The work-related expenses are primarily made up of the costs of childcare and commuting.
But another huge component of the added expenses that make Californians poorer than the official numbers suggest is, unsurprisingly, the high cost of housing, especially in the region’s most populace counties.
The study portrayed this effect by showing what would happen to its poverty rates if all of the highest-populous counties had housing costs comparable to the state’s lower-cost counties.
Here’s what that looked like.
Basically, 7 percent of the population ends up in poverty in the state’s more expensive counties — like San Diego — due to housing costs.

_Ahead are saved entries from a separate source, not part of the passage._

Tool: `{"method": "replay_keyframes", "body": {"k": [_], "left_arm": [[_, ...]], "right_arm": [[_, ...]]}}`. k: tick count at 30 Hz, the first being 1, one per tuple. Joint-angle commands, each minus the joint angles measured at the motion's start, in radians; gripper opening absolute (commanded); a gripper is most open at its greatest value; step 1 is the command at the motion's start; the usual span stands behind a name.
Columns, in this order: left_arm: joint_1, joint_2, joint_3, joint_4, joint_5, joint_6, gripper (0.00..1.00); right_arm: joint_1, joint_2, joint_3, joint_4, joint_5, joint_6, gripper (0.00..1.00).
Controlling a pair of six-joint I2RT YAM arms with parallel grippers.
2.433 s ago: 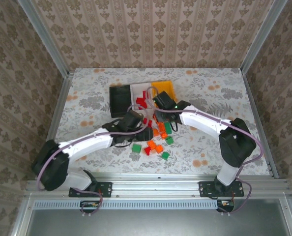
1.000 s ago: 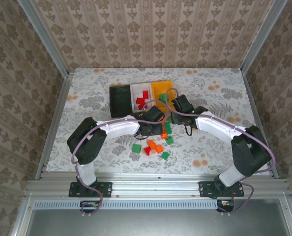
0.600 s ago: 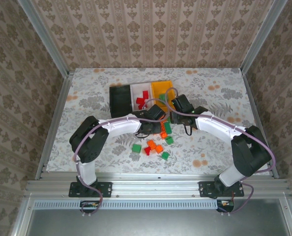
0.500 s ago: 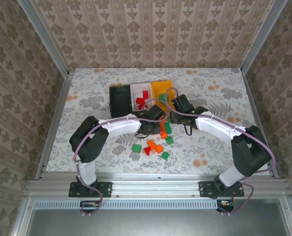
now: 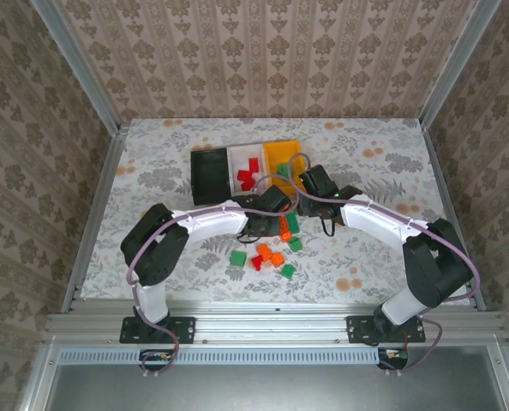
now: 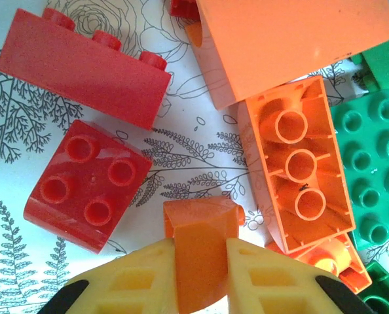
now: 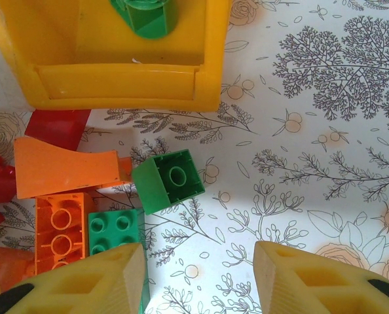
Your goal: Sort the legos into containers by color
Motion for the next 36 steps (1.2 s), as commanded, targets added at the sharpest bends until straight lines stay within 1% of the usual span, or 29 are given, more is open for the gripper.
{"method": "replay_keyframes", "body": {"k": [1,3,10,18,24,33,36], "left_arm": [[-0.016,-0.021,-0.034,-0.077,-0.004,0.020,0.19],[-0.022,-0.035,-0.043,-0.077,-0.003,0.019,0.16],[-0.031,-0.100,-0.048,-0.071,-0.003,0.051,0.13],[-0.027,-0.113,-0.031,-0.064,0.006,0.078,0.08],[-0.015,-0.118,-0.015,-0.064,0.018,0.100,0.00],[-0.010,-0.132,-0.015,-0.059,0.025,0.110,0.00],[0.010,-0.159,-0.002,-0.080,0.020,0.129,0.00]], "right_arm": [[-0.002,-0.039,-0.017,0.008,-0.002,0.007,0.48],[-0.002,-0.041,-0.019,0.008,-0.001,0.008,0.48],[-0.002,-0.039,-0.018,0.012,-0.001,0.011,0.48],[-0.002,-0.040,-0.022,0.011,0.000,0.012,0.48],[-0.002,-0.037,-0.018,0.013,-0.001,0.011,0.48],[-0.002,-0.033,-0.014,0.013,0.000,0.009,0.48],[-0.002,-0.035,-0.013,0.012,0.001,0.008,0.48]]}}
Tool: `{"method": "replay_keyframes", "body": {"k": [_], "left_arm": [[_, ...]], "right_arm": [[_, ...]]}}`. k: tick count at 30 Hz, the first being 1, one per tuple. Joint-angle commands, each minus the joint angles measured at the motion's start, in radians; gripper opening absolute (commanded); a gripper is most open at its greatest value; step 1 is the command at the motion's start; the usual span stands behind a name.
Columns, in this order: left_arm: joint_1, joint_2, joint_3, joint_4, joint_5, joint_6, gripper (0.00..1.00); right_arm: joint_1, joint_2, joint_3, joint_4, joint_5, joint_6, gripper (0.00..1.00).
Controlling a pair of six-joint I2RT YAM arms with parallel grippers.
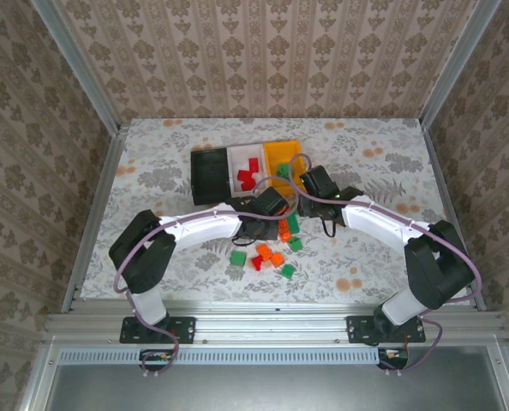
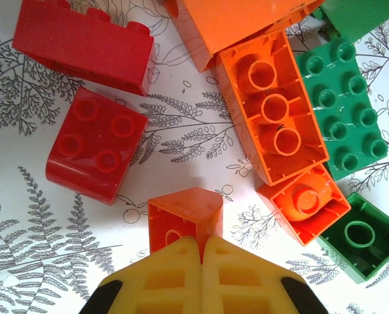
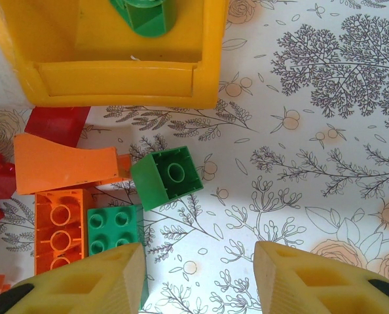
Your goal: Sort the legos into containers by color
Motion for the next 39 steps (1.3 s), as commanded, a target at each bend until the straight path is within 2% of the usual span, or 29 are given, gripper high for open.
{"method": "replay_keyframes", "body": {"k": [1,6,9,11,13,16,19,23,28,33,34,35,37,39], "left_arm": [[0.032,-0.076,0.038,-0.040,-0.006,0.045,0.00],[0.112,-0.142,0.082,-0.086,-0.012,0.125,0.00],[0.197,-0.155,0.117,-0.120,-0.013,0.168,0.00],[0.268,-0.155,0.113,-0.096,0.068,0.174,0.00],[0.291,-0.168,0.110,-0.075,0.101,0.194,0.00],[0.334,-0.179,0.139,-0.102,0.057,0.223,0.00],[0.425,-0.160,0.164,-0.092,0.043,0.239,0.00],[0.513,-0.060,0.241,-0.087,0.057,0.258,0.00],[0.533,0.073,0.326,-0.104,0.085,0.283,0.00],[0.543,0.124,0.345,-0.102,0.076,0.286,0.00],[0.544,0.124,0.342,-0.097,0.075,0.287,0.02],[0.546,0.122,0.343,-0.096,0.075,0.284,0.11],[0.548,0.113,0.351,-0.103,0.093,0.285,0.22],[0.548,0.088,0.348,-0.095,0.096,0.288,0.42]], "right_arm": [[-0.002,-0.024,0.000,0.011,0.000,0.009,0.48],[-0.002,-0.030,0.003,0.010,-0.006,0.009,0.48],[-0.002,-0.034,0.000,0.011,-0.009,0.010,0.48],[-0.002,-0.036,-0.002,0.015,-0.010,0.010,0.48],[-0.002,-0.035,-0.004,0.014,-0.007,0.007,0.48],[-0.002,-0.036,-0.007,0.015,-0.009,0.006,0.48],[-0.002,-0.031,-0.010,0.025,-0.014,0.010,0.48],[-0.002,-0.025,-0.006,0.024,-0.020,0.010,0.48],[-0.002,-0.028,0.005,0.015,-0.034,0.005,0.49],[0.008,-0.007,0.011,0.003,-0.075,0.011,0.54],[0.011,-0.006,0.009,0.003,-0.078,0.014,0.55],[0.013,-0.008,0.005,0.004,-0.084,0.019,0.55],[0.021,-0.015,-0.005,0.004,-0.093,0.026,0.56],[0.038,-0.022,-0.014,-0.005,-0.090,0.029,0.57]]}}
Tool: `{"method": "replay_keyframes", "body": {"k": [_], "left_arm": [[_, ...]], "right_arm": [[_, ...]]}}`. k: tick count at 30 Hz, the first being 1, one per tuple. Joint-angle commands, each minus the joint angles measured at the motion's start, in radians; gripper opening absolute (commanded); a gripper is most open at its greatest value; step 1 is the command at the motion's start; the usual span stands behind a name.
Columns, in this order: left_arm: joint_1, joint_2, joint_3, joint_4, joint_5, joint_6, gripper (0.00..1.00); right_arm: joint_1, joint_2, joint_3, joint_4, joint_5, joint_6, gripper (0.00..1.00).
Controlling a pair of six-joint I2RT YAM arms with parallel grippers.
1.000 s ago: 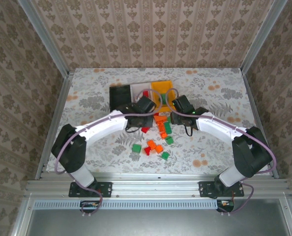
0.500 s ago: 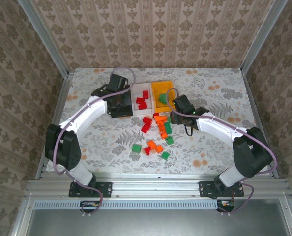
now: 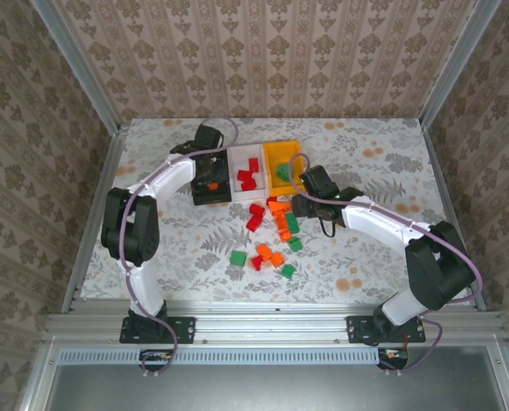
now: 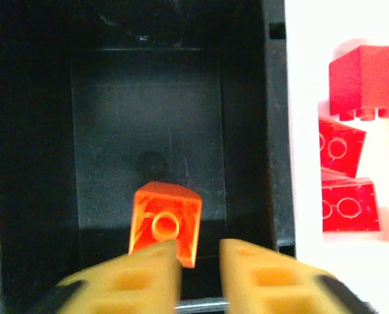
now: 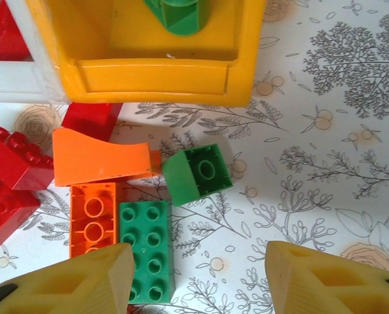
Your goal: Sort the legos into containers by color
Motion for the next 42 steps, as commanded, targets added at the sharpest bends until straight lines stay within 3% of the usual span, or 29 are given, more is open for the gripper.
{"method": "replay_keyframes", "body": {"k": [1,3,4,8,14,21,28,31,35,42], "left_arm": [[0.007,-0.064,0.032,-0.002,0.018,0.011,0.50],[0.007,-0.091,0.037,-0.006,0.021,0.022,0.65],[0.007,-0.106,0.043,-0.016,0.025,0.025,0.66],[0.005,-0.218,-0.036,0.028,0.089,0.007,0.67],[-0.012,-0.461,-0.379,0.205,0.220,-0.097,0.68],[-0.034,-0.686,-0.674,0.285,0.257,-0.210,0.69],[-0.045,-0.790,-0.742,0.241,0.269,-0.235,0.70],[-0.044,-0.816,-0.768,0.234,0.262,-0.239,0.70],[-0.044,-0.827,-0.784,0.238,0.262,-0.257,0.71],[-0.045,-0.821,-0.774,0.244,0.276,-0.263,0.71]], "right_arm": [[0.028,-0.019,-0.018,-0.027,-0.022,0.024,0.58],[0.045,-0.024,-0.029,-0.041,-0.018,0.028,0.58],[0.055,-0.029,-0.036,-0.051,-0.013,0.030,0.58],[0.099,-0.050,-0.077,-0.088,-0.016,0.050,0.61],[0.165,-0.037,-0.128,-0.114,-0.056,0.077,0.66],[0.218,0.015,-0.145,-0.086,-0.053,0.070,0.67],[0.216,0.106,-0.111,-0.076,-0.026,0.058,0.58],[0.219,0.092,-0.127,-0.065,-0.006,0.064,0.44],[0.223,0.049,-0.132,-0.075,0.009,0.042,0.33],[0.238,-0.101,-0.135,-0.177,0.084,0.065,0.29]]}}
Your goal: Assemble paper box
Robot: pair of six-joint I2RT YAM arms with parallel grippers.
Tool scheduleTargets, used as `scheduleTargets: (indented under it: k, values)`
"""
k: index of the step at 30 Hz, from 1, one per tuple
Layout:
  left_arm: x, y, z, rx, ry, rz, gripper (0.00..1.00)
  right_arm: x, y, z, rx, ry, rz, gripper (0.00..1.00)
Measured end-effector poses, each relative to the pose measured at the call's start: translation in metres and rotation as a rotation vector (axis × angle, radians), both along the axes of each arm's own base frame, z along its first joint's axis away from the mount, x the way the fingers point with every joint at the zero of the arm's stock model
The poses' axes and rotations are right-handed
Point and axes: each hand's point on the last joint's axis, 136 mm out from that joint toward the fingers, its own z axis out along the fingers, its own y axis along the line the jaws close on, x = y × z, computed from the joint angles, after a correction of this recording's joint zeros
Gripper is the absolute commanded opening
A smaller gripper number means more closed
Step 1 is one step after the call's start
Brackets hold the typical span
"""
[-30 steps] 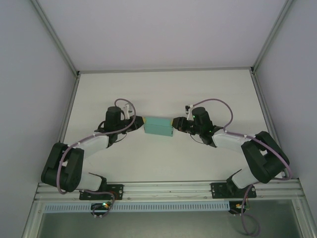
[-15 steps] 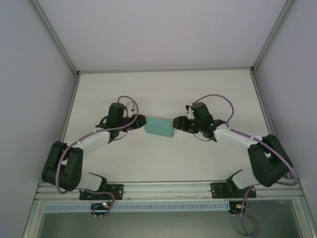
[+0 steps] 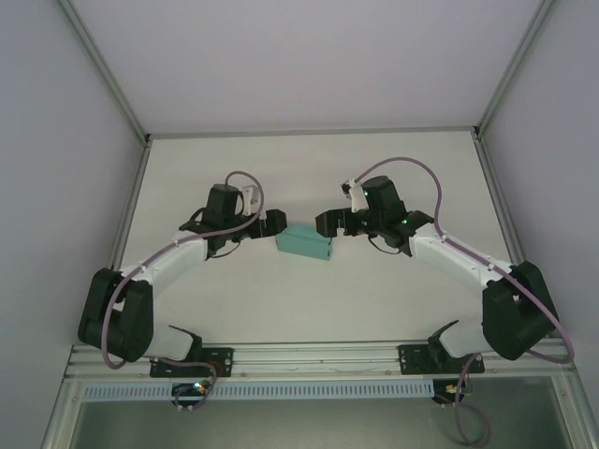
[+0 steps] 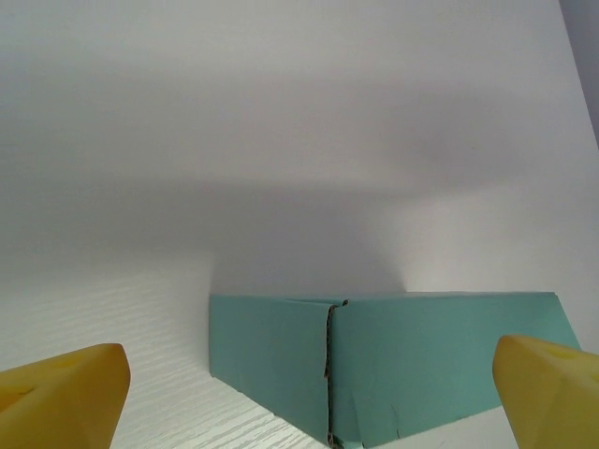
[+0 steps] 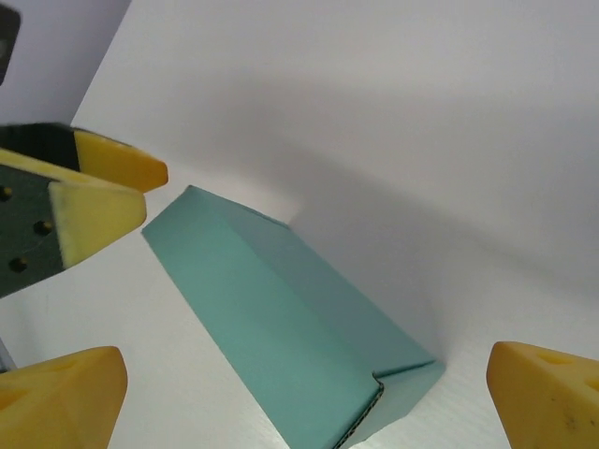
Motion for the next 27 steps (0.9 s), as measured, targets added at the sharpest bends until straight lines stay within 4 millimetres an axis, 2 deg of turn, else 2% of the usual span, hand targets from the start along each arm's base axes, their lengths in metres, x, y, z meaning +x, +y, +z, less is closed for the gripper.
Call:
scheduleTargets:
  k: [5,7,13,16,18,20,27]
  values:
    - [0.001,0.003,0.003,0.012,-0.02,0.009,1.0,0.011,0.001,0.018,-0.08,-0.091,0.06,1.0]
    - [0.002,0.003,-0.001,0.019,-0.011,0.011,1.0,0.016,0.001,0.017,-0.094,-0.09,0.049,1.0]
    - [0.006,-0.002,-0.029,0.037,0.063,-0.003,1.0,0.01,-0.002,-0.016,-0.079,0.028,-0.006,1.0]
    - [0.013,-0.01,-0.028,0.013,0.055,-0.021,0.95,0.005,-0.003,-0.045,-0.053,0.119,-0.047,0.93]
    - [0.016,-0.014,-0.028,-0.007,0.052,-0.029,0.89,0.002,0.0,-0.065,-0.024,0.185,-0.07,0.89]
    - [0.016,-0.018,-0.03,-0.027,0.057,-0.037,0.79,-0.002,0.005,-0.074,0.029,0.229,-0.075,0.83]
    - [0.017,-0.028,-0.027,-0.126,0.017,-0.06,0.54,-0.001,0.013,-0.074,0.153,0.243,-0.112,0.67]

Bruvold said the clearest conclusion one can draw from this is obvious: There are a lot of people in San Diego County living in poverty.
But he said the amount of mobility in San Diego’s population and the fact that the economy is continuing to add jobs suggests it doesn’t suffer from the same type of poverty that faces other parts of the country. That’s something the PPIC study doesn’t speak to, he said.
“It’s not clear to me that San Diego has deep, structural, inter-generational poverty the way other places do,” Bruvold said. “Something like the deep rural intergenerational poverty of the Mississippi Delta, that’s so hard to change, or urban places where employment is shrinking, like Detroit and other Rust Belt cities, where people either don’t or can’t leave.”
He also pointed out that southwest Riverside County and Tijuana are realistically part of the city’s housing supply, since low-wage employees can live there for cheaper than they can live in San Diego, even factoring in the costs of commuting.